## Problem details
Report all lines below with the word "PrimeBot".
++++ Provided records ++++
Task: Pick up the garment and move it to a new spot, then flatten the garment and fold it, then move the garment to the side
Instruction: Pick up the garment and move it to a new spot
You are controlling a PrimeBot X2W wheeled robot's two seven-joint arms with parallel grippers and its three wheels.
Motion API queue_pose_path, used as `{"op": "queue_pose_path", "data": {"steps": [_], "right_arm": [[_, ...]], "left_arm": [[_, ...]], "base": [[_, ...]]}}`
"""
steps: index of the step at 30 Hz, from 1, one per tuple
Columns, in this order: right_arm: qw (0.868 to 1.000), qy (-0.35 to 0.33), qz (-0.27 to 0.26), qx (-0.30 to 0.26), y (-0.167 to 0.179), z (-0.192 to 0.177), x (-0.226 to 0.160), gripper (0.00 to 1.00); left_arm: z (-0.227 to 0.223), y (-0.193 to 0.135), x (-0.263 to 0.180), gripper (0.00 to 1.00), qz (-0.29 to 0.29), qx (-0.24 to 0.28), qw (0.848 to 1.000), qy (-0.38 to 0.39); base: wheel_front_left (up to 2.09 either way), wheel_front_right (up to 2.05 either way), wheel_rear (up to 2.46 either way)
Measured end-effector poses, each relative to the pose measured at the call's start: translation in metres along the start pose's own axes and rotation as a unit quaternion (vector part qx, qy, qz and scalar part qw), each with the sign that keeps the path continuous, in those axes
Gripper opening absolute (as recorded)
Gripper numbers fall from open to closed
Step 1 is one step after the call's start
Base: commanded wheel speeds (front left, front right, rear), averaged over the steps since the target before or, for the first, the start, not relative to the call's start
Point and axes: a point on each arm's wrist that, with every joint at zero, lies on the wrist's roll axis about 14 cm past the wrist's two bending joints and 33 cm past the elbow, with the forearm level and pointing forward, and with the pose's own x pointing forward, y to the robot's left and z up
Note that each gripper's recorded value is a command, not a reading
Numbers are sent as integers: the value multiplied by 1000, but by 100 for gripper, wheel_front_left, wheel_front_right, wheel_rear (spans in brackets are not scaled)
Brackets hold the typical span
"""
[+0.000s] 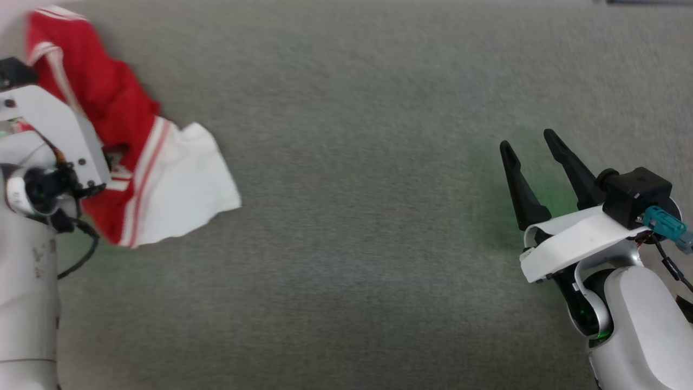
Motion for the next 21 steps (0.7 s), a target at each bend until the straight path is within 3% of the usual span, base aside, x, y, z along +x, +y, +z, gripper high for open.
{"op": "queue_pose_path", "data": {"steps": [5,11,12,13,21], "right_arm": [[1000,21,-22,7,-19,-19,-3,100],[998,34,-42,16,-34,-33,-4,100],[998,34,-45,19,-36,-34,-3,100],[998,36,-46,19,-37,-35,-4,100],[998,35,-51,20,-40,-35,-5,100]], "left_arm": [[-27,-8,32,100,9,-11,996,87],[-39,-13,54,100,19,-21,991,128],[-40,-14,57,57,20,-20,991,133],[-41,-14,59,0,20,-19,990,136],[-26,-17,55,0,20,-26,994,106]], "base": [[0,0,0],[0,0,0],[0,0,0],[0,0,0],[0,0,0]]}}
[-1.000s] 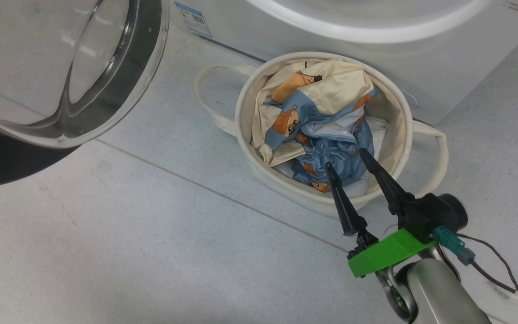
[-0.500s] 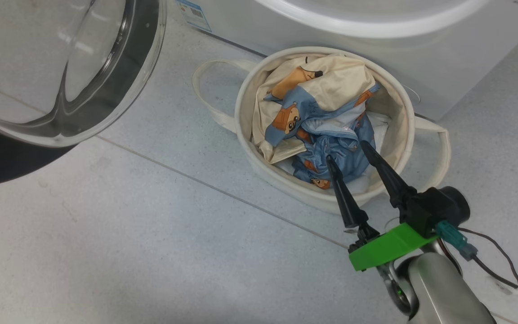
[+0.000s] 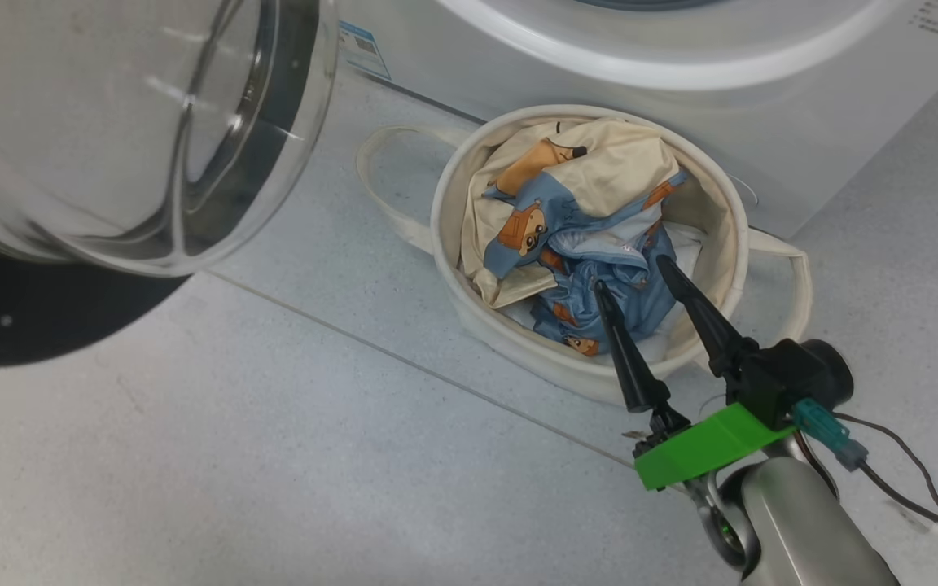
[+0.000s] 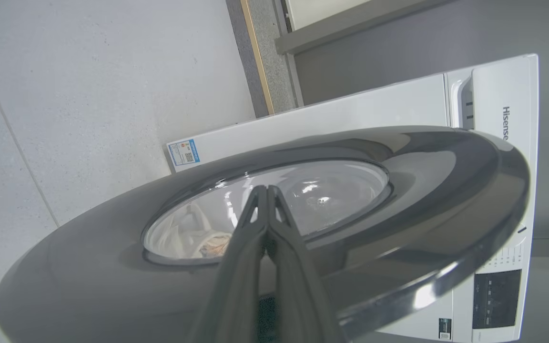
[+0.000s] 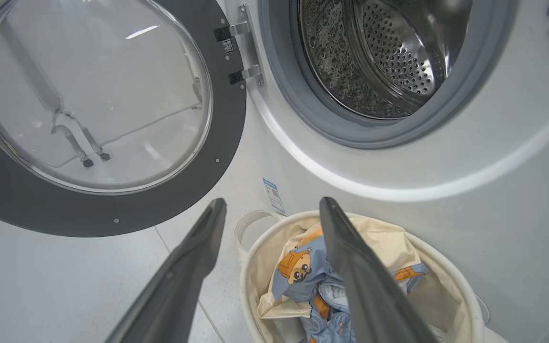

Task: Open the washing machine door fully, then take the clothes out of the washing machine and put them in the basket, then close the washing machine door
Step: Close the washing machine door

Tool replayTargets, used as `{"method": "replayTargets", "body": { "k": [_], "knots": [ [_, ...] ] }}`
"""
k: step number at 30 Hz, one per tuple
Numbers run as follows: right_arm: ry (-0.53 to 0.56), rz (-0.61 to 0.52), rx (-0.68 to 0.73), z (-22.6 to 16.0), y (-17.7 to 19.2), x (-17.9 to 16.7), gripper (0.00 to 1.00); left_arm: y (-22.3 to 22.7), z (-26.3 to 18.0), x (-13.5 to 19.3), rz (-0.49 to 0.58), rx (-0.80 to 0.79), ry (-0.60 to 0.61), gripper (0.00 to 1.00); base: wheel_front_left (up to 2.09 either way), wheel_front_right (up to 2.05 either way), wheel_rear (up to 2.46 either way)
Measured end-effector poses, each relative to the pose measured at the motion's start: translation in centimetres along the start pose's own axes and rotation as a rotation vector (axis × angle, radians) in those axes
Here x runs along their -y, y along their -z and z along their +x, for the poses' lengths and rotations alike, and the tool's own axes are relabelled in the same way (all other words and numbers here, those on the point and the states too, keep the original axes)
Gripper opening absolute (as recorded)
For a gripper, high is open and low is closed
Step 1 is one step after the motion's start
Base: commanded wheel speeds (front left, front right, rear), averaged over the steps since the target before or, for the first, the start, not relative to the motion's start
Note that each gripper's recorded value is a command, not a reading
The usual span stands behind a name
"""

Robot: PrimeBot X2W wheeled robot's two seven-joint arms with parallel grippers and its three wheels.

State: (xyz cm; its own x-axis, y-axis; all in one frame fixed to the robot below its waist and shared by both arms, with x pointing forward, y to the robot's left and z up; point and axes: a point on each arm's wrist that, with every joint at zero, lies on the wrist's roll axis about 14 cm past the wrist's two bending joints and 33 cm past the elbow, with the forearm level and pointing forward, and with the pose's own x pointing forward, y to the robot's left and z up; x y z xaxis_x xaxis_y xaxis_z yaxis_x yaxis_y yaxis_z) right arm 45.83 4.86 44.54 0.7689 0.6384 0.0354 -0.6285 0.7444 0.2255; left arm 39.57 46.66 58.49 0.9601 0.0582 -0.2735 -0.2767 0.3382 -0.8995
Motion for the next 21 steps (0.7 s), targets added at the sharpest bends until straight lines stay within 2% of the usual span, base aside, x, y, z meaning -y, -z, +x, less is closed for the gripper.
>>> {"method": "replayTargets", "body": {
  "k": [6,21],
  "knots": [
    [0.001,0.007,0.007,0.0,-0.3,-0.1,1.0,5.2,0.3,1.1,0.101,-0.202,0.023,0.0,0.0,0.0,0.0],
    [0.069,0.022,0.051,-1.0,-2.3,2.0,1.0,20.4,1.9,8.5,0.176,-0.584,0.339,0.0,0.0,0.0,0.0]
  ]
}}
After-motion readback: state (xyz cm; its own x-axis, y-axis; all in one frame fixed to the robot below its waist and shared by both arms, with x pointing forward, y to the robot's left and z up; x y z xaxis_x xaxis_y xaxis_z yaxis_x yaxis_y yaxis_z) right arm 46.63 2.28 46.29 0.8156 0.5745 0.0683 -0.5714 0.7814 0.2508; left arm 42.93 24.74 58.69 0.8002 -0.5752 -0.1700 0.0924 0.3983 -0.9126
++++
## Exercise output
You are controlling a PrimeBot X2W wheeled robot's two seven-joint arms with parallel grippers and its three wheels.
Robot: PrimeBot X2W wheeled robot's two seven-joint arms with parallel grippers and its three wheels.

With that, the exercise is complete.